▶ [EXERCISE]:
From the line that contains "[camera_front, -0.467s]" through the line that contains "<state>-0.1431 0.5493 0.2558", output every line of the listing below exactly and leave out all the rest.

▶ [INFORMATION SHOWN]:

=====

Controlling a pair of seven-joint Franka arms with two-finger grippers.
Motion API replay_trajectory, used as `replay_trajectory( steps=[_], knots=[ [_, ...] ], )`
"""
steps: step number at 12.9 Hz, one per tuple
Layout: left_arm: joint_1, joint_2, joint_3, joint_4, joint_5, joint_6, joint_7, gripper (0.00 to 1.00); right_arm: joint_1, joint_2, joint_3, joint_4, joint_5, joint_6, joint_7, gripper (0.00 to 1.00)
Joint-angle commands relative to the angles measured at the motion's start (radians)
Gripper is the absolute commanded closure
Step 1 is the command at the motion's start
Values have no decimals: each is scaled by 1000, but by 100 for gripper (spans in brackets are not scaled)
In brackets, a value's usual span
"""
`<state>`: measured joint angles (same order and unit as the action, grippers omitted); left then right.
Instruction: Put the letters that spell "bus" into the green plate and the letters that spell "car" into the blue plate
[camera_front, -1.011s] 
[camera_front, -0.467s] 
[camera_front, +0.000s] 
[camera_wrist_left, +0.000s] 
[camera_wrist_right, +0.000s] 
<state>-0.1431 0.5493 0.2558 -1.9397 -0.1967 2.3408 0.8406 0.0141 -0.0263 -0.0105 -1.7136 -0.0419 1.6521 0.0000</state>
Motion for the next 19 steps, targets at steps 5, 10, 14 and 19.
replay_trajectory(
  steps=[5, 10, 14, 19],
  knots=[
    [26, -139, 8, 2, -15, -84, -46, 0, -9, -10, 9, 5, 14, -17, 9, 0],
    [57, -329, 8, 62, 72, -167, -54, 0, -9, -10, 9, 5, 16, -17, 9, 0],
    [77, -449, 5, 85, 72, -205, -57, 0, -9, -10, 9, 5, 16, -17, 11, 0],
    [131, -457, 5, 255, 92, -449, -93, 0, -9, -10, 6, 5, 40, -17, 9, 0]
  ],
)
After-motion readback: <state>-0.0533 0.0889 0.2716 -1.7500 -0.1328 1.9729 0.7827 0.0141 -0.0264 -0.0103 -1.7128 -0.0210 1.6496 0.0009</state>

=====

▶ [COMPLETED TASK]:
[camera_front, -0.467s] 
[camera_front, +0.000s] 
[camera_wrist_left, +0.000s] 
[camera_wrist_right, +0.000s] 
<state>-0.1431 0.5493 0.2558 -1.9397 -0.1967 2.3408 0.8406 0.0141 -0.0263 -0.0105 -1.7136 -0.0419 1.6521 0.0000</state>

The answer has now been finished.